Georgie was feelin queasy. “Well, I dropped the hammer.”
Rudy ask, “Where?”
George said, “Other side of the car.”
Frowning disgust, Rufus now ask, “What’s wrong wit ja, Joygee? Lost yer nerve?”
George say, “Ain’t hittin Silver. He’s been a pal.”
Rufus was unmoved: “Huh. Yer yellow skin’s yellow from the bone.”
George whimpered, “You want me to knock im off?”
Rue say, “You ain’t gonna hit him, I gonna hit him. Smack the fuck outta him.”
George almost sobbed: “Jiminy Cripes! No!”
Now Rue was just disgusted. “Damn it all to Hell!”
George protest: “I can’t hit Silver. I knows him.”
Rufus affirmed, “I gettin some cash money, get ma clothes out the cleaners. That’s that.”
George stamp his feet and shuffle a bit. “Why don’t we just knock over the damned cleaners?”

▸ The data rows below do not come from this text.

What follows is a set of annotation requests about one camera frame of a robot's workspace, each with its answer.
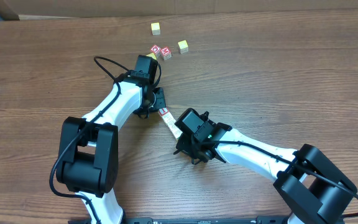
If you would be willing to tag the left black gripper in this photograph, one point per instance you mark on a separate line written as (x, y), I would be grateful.
(159, 98)

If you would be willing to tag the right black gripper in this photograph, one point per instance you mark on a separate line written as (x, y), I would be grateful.
(184, 147)

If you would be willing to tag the red I letter block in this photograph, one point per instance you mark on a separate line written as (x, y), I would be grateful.
(163, 112)

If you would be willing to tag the cream picture block yellow side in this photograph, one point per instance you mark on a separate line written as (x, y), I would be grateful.
(168, 119)

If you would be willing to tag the cream block red X side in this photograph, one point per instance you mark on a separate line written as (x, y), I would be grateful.
(173, 128)

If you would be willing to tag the plain cream block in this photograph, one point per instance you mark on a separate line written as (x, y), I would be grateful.
(177, 133)

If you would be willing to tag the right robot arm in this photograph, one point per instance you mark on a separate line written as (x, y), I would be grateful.
(314, 189)

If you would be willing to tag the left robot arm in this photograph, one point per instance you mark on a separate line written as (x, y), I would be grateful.
(88, 161)

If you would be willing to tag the yellow block left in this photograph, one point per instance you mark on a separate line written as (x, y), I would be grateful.
(152, 55)

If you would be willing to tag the red M letter block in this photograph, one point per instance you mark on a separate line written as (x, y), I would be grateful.
(166, 53)

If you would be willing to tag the red C letter block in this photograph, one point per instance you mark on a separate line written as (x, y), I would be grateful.
(156, 50)

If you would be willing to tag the yellow block right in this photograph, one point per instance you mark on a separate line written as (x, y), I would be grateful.
(183, 46)

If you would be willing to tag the yellow block far top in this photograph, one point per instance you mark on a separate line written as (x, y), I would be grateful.
(155, 28)

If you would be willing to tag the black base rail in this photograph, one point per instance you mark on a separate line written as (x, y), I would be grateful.
(256, 220)

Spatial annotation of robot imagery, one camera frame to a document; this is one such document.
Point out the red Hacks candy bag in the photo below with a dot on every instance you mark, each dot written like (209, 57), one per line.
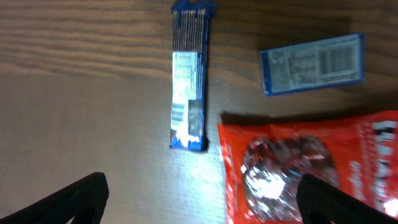
(264, 164)

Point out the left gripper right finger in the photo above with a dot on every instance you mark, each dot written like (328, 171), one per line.
(320, 202)

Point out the purple chocolate bar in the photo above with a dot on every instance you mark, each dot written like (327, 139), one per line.
(190, 38)

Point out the small blue candy bar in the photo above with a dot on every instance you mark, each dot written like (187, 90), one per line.
(318, 64)

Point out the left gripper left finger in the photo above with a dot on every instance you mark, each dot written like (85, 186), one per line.
(83, 201)

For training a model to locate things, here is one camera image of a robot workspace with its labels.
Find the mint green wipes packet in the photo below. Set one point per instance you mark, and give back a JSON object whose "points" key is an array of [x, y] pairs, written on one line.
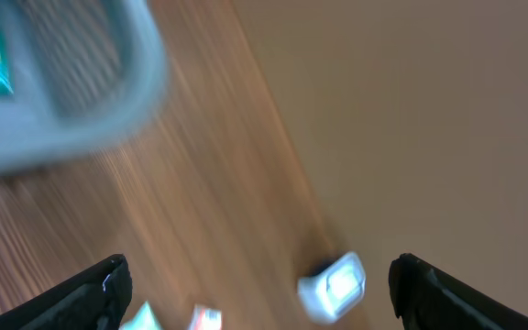
{"points": [[144, 319]]}

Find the white barcode scanner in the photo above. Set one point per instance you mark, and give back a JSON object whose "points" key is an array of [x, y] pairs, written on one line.
{"points": [[333, 290]]}

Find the grey plastic basket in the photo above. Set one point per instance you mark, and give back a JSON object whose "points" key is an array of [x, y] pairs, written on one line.
{"points": [[85, 75]]}

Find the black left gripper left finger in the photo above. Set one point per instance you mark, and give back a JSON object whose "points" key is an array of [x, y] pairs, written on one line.
{"points": [[94, 299]]}

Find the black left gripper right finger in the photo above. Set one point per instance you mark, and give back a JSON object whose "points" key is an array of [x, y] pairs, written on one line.
{"points": [[426, 298]]}

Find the red tissue pack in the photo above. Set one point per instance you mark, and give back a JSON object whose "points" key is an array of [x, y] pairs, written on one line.
{"points": [[205, 318]]}

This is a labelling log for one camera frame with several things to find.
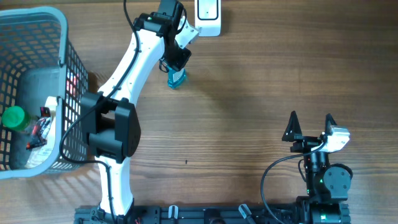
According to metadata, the white barcode scanner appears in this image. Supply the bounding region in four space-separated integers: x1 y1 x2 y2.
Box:
194 0 221 37

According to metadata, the black red packaged item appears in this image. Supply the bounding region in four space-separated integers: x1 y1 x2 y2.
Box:
26 107 52 151

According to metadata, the red tissue pack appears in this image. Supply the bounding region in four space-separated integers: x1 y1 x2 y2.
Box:
55 72 77 96

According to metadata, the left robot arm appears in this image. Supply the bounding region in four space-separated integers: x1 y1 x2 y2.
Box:
81 1 198 223

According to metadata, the beige plastic pouch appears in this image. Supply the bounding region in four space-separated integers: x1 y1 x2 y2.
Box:
25 96 58 169

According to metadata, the grey plastic shopping basket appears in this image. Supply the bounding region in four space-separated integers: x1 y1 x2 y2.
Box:
1 6 89 180

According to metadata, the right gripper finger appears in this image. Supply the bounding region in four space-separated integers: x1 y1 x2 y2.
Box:
321 113 336 136
282 111 303 142

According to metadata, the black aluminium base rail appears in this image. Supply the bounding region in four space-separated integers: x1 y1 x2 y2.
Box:
74 202 351 224

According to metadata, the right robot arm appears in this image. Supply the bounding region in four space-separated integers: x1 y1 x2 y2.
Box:
282 111 353 224

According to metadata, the blue mouthwash bottle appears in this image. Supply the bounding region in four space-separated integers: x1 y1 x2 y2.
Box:
167 68 187 89

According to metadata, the green lid jar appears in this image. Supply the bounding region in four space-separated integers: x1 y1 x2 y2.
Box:
1 106 38 134

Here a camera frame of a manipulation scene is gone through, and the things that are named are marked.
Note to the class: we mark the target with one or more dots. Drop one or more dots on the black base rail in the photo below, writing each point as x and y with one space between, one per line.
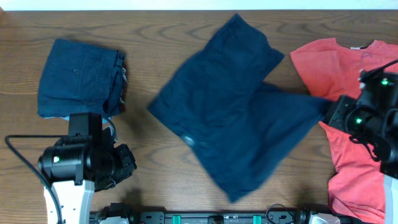
276 214

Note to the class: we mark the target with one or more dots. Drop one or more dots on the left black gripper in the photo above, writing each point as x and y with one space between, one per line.
125 159

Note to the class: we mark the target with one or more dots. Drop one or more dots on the folded navy blue shorts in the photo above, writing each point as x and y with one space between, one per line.
81 78

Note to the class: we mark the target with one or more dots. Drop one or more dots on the red t-shirt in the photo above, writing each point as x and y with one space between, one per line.
330 70

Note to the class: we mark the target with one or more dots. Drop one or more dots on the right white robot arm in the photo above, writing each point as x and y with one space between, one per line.
371 120

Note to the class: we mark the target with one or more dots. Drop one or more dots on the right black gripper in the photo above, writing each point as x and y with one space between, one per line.
339 109

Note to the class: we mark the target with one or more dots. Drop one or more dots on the navy blue shorts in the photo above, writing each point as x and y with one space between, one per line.
238 126
81 78

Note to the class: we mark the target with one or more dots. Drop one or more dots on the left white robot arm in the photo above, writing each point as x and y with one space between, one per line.
76 167

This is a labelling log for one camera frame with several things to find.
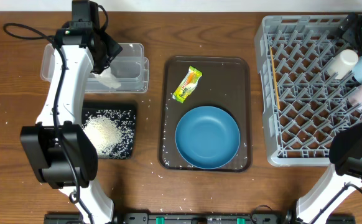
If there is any white green cup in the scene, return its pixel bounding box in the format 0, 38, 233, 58
326, 49, 359, 80

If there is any wooden chopstick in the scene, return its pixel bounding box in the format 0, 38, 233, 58
269, 47, 281, 110

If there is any clear plastic bin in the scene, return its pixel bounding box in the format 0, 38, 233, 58
40, 42, 150, 94

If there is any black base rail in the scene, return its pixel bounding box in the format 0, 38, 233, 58
43, 213, 356, 224

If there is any grey dishwasher rack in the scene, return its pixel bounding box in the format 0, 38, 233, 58
254, 15, 362, 167

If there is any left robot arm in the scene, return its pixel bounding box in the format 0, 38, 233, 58
20, 1, 122, 223

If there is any green yellow snack wrapper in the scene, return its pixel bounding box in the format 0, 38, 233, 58
172, 66, 202, 103

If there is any dark blue plate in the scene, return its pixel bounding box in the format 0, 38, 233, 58
174, 106, 241, 170

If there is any black plastic bin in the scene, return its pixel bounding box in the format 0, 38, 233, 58
80, 100, 138, 161

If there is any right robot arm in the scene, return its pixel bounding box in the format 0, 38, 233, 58
283, 14, 362, 224

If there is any pink cup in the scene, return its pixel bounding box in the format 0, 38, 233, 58
348, 85, 362, 110

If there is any brown serving tray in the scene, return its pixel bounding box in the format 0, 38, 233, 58
159, 56, 253, 172

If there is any white tissue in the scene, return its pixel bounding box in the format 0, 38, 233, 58
93, 67, 121, 89

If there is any left black cable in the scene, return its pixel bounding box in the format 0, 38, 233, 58
2, 22, 96, 224

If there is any right black cable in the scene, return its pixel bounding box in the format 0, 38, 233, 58
310, 182, 362, 224

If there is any black cable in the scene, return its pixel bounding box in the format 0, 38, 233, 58
2, 22, 96, 224
310, 182, 362, 224

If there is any pile of white rice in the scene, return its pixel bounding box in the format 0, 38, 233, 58
81, 108, 137, 158

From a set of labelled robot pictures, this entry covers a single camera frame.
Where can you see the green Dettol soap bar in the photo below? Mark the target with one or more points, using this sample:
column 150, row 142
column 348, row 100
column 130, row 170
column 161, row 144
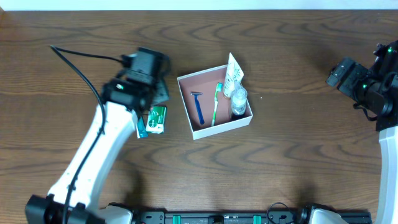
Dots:
column 156, row 120

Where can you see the white cardboard box pink inside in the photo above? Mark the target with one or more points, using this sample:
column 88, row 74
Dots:
column 205, row 81

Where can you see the teal toothpaste tube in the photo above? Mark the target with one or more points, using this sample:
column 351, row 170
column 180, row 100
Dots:
column 141, row 129

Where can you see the blue disposable razor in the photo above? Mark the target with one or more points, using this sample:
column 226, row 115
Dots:
column 197, row 104

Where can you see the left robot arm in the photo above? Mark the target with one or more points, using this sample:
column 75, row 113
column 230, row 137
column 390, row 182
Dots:
column 74, row 198

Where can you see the clear spray bottle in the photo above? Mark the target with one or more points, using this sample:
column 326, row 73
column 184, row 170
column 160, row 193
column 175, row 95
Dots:
column 238, row 101

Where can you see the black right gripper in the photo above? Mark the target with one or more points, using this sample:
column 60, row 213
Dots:
column 339, row 76

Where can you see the black mounting rail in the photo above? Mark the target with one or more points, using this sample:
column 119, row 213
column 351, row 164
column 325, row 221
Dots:
column 158, row 217

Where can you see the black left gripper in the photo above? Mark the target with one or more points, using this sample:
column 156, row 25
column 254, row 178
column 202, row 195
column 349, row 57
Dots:
column 162, row 91

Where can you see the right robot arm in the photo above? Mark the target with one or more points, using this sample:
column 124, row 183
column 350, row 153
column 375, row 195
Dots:
column 385, row 67

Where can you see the white cream tube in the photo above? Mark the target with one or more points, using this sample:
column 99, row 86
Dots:
column 234, row 73

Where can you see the green white toothbrush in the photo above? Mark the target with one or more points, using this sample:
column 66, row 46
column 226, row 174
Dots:
column 217, row 90

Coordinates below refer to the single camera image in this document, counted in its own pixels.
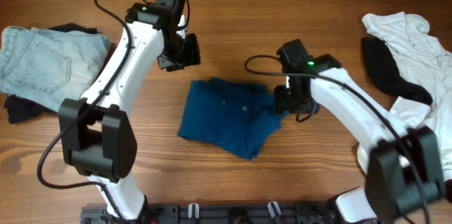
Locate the white crumpled shirt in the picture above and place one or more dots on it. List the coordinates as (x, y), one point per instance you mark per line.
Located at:
(404, 61)

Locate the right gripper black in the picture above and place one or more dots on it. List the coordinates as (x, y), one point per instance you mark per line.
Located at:
(280, 104)

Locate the light blue folded jeans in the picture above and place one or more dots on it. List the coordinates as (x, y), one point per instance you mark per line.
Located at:
(48, 66)

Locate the blue polo shirt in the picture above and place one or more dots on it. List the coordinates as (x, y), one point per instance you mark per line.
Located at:
(237, 117)

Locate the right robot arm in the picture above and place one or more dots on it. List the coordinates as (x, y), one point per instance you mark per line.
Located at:
(402, 164)

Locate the black garment right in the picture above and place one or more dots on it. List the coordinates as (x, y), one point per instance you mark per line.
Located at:
(383, 72)

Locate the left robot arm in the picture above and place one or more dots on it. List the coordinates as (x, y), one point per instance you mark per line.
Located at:
(97, 138)

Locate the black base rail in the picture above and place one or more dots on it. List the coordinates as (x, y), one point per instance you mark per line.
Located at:
(315, 212)

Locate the black folded garment left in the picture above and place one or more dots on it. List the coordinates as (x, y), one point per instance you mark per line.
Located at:
(21, 109)

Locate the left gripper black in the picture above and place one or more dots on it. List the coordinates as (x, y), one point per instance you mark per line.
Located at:
(192, 57)

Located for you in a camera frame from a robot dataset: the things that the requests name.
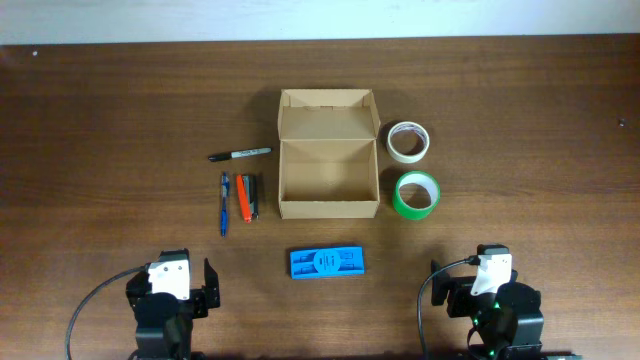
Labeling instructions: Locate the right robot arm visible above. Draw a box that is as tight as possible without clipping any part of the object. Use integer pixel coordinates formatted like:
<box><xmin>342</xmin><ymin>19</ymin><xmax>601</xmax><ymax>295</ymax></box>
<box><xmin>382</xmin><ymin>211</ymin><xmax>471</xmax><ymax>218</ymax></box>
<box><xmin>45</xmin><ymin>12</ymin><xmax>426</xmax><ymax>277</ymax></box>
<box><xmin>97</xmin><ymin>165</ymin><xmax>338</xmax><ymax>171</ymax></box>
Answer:
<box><xmin>425</xmin><ymin>256</ymin><xmax>580</xmax><ymax>360</ymax></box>

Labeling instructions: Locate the black left camera cable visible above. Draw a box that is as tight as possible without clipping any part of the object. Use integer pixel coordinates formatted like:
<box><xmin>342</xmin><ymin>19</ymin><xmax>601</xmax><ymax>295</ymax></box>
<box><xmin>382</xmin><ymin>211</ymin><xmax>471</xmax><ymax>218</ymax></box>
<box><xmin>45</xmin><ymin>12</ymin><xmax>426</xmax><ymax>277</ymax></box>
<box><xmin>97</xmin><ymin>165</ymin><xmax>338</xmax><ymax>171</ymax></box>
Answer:
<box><xmin>64</xmin><ymin>266</ymin><xmax>151</xmax><ymax>360</ymax></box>

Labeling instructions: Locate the white masking tape roll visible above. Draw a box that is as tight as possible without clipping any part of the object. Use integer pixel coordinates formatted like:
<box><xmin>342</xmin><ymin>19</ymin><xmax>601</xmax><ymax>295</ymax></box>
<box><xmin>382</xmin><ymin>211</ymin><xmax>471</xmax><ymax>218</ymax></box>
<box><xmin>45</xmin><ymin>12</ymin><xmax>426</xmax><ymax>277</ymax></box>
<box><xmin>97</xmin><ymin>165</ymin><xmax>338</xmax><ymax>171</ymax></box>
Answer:
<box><xmin>386</xmin><ymin>121</ymin><xmax>430</xmax><ymax>164</ymax></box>

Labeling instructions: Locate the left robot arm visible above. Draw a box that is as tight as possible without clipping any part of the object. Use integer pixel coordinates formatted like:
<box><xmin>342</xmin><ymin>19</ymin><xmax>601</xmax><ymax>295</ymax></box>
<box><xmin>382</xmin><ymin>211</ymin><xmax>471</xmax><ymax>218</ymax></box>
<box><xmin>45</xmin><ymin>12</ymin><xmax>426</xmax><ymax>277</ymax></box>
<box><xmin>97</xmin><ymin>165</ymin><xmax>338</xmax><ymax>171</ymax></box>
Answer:
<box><xmin>126</xmin><ymin>259</ymin><xmax>221</xmax><ymax>360</ymax></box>

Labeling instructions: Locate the green tape roll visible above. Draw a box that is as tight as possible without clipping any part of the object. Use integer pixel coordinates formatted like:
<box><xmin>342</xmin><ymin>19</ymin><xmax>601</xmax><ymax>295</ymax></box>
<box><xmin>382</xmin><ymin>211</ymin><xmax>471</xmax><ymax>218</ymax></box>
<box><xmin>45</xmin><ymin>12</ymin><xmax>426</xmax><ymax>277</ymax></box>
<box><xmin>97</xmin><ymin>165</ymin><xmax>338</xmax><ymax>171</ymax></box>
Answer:
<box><xmin>392</xmin><ymin>171</ymin><xmax>441</xmax><ymax>221</ymax></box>

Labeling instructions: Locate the blue plastic staple case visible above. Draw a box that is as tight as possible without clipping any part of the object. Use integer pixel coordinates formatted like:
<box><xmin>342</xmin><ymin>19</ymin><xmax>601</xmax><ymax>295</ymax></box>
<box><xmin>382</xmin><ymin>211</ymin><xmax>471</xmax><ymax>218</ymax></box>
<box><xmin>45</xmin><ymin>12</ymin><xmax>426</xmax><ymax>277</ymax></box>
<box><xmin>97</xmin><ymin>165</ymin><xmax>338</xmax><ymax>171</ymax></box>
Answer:
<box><xmin>289</xmin><ymin>246</ymin><xmax>365</xmax><ymax>280</ymax></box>

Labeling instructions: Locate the black permanent marker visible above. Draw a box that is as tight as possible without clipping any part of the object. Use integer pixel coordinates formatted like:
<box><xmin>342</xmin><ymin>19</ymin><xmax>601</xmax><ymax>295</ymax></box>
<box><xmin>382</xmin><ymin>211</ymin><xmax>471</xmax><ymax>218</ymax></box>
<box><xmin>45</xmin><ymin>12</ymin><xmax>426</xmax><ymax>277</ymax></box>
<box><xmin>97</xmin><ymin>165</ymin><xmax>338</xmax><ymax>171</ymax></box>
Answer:
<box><xmin>208</xmin><ymin>147</ymin><xmax>272</xmax><ymax>162</ymax></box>

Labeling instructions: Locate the blue ballpoint pen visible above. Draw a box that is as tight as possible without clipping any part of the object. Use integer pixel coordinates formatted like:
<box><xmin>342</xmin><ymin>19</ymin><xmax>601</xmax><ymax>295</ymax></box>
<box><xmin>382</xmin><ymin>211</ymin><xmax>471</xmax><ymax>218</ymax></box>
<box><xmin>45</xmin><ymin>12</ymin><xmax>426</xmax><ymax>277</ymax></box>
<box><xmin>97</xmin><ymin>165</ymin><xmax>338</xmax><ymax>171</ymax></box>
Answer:
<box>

Rue’d not equivocate: “We’ll split the take dollar for dollar. We’ll sit at the big table, counting out his money.”
Jittery, George yelled over to where Silver was standin, “Silver, you know any cathouses round here?”
Silver let out a big laugh: “Beer’s gettin cold!”
The Hamiltons drifted back to the car. As they approached the vehicle, and while Silver’s vision was still blocked by the open trunk and while George was musing about the moonlight, Rue noticed where the hammer lay, only slightly shrouded by snow, and figured he could retrieve it, if-when needed, without much notice. Silver say, “Cheers, boys!” The bottle circled in the brilliant dark, followed by slurps. An opera of fraternity.
The car radio crooned saxophone and tambourine; it was the gravelly crooning of Nat King Cole striking sparks off ice. Cigarette-black and brackish phlegm spat into snow. Issuing from beer-oiled throats, men’s cussings mixed together Prime Minister Saint-Laurent and shit. But nobody noticed how evil multiplies, fanning out and circulating like the money supply—M1—itself.